Given records: Begin
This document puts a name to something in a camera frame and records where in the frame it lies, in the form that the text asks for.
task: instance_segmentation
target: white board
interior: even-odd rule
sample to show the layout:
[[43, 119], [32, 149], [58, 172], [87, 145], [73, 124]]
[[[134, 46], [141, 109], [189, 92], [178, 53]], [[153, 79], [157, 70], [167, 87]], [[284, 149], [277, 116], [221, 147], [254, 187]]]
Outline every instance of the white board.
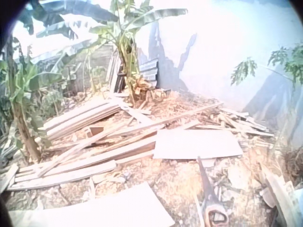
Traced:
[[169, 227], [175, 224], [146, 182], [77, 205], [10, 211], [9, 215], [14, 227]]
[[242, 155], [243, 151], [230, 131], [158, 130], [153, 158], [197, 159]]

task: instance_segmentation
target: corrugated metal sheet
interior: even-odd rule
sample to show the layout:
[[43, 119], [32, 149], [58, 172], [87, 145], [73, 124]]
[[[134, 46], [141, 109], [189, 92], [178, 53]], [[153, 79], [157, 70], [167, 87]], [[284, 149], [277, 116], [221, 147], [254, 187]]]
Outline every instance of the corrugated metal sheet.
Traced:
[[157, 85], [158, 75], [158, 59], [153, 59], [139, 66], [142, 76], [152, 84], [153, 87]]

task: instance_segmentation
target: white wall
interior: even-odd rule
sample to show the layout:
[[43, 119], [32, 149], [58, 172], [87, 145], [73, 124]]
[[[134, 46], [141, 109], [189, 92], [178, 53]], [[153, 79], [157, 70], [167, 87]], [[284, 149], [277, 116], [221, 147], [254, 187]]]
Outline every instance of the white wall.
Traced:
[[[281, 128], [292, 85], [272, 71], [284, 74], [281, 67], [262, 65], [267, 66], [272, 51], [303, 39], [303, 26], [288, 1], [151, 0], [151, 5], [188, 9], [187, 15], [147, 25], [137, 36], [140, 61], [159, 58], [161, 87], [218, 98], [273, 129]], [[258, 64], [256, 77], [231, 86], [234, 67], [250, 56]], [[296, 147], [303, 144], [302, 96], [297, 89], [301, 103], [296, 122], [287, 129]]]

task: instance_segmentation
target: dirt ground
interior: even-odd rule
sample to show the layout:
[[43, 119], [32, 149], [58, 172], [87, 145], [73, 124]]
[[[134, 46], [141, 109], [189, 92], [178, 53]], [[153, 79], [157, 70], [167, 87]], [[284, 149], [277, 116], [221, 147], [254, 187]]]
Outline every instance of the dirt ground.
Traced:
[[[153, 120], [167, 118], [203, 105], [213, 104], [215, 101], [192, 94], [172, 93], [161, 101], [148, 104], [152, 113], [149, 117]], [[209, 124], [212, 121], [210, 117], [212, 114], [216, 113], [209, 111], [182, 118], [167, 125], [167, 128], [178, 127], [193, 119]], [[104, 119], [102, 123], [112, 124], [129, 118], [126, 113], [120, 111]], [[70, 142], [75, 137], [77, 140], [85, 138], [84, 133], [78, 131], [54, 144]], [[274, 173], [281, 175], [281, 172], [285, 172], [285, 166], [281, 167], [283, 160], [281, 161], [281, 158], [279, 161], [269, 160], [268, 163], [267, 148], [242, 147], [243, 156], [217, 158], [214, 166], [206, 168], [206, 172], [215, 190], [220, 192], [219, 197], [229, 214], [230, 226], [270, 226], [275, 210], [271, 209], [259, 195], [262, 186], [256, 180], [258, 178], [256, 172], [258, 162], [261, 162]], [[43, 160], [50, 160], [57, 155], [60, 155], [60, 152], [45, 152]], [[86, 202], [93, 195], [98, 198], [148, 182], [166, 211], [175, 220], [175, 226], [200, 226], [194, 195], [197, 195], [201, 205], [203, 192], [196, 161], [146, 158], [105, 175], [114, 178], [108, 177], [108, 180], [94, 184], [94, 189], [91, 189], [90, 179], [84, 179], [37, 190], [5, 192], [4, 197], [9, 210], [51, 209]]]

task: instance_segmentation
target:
Given records: End
Given records: Begin
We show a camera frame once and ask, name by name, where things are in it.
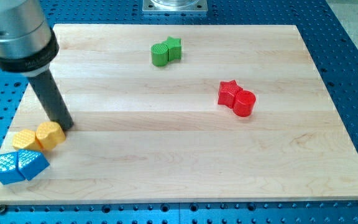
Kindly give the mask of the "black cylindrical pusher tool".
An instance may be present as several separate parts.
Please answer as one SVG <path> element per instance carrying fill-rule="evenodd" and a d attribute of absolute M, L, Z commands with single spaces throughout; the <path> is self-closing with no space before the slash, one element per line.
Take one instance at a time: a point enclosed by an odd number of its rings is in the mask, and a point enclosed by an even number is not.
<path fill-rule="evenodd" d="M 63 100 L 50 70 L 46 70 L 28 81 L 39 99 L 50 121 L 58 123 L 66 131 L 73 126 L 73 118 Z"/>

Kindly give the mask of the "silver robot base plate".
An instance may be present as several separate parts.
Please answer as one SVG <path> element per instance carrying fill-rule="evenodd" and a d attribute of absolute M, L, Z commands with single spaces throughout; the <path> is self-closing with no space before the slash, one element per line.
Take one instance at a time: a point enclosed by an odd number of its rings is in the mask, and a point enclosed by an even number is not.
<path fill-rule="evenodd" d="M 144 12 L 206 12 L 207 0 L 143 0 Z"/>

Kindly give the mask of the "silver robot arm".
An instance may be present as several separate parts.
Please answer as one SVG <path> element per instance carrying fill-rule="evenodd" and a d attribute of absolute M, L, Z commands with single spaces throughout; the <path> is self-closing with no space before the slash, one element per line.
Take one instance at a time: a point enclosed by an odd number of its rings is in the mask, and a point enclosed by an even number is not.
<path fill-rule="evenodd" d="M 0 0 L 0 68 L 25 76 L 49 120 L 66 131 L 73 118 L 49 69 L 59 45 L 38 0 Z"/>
Given records: End
Given records: Begin
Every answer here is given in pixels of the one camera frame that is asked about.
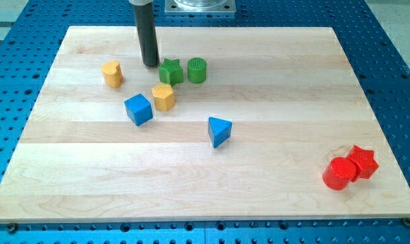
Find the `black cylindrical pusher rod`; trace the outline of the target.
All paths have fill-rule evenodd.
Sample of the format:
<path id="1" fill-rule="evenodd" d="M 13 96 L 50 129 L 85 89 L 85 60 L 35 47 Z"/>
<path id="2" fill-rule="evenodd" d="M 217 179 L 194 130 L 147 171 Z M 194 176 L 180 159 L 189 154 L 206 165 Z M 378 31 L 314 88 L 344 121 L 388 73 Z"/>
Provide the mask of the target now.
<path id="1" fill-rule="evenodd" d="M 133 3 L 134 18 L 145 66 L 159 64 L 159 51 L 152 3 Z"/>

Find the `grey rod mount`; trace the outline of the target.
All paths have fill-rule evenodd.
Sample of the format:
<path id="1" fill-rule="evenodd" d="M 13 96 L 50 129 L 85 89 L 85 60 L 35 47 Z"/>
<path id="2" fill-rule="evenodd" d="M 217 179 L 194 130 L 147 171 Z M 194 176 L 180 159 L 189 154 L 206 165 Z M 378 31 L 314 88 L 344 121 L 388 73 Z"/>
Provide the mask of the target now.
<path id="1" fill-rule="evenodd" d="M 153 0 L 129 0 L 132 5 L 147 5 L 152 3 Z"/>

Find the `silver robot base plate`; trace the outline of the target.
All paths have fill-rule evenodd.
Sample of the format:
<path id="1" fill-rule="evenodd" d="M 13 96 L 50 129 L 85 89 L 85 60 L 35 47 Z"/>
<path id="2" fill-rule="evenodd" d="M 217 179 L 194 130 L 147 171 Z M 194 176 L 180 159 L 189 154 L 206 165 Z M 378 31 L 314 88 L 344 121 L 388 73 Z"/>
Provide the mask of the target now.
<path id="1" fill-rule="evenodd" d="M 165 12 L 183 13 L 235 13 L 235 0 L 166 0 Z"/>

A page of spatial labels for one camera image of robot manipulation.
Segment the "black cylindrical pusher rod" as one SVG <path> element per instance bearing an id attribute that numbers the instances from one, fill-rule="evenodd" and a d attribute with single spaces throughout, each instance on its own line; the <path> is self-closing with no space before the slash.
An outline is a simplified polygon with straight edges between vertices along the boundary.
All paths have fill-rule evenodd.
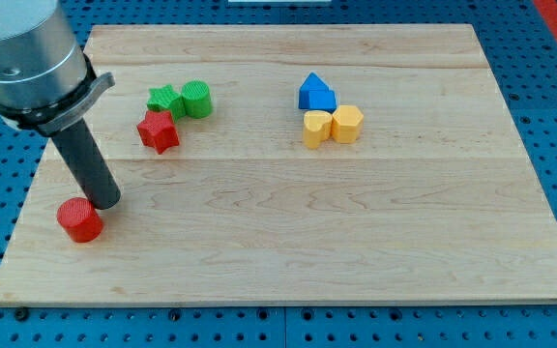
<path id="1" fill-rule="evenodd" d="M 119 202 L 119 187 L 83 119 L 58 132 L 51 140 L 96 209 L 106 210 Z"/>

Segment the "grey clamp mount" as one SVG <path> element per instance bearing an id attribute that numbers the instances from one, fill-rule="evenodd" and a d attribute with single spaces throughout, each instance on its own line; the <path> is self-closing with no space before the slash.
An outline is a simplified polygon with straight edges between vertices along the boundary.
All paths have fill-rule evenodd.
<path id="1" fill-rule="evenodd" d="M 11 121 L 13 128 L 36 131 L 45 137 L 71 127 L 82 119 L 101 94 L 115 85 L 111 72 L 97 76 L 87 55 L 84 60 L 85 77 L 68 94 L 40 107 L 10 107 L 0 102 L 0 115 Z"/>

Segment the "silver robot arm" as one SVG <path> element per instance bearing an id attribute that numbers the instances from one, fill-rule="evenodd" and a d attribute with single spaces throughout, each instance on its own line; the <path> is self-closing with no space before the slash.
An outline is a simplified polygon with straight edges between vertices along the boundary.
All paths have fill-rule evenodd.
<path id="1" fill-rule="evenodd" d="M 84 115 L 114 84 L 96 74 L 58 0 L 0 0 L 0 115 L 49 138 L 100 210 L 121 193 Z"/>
Given records: End
Task instructions: Find each line in the material above that carries the string "camera", and copy it.

Exercise answer:
This document puts a name to something in a camera frame and records where in the frame it lies, in the form that the text asks for.
We show a camera frame once and ask, name by name, where things are in it.
Every answer here is given in pixels of the one camera frame that is asked about.
A page of spatial labels for one camera image of robot manipulation.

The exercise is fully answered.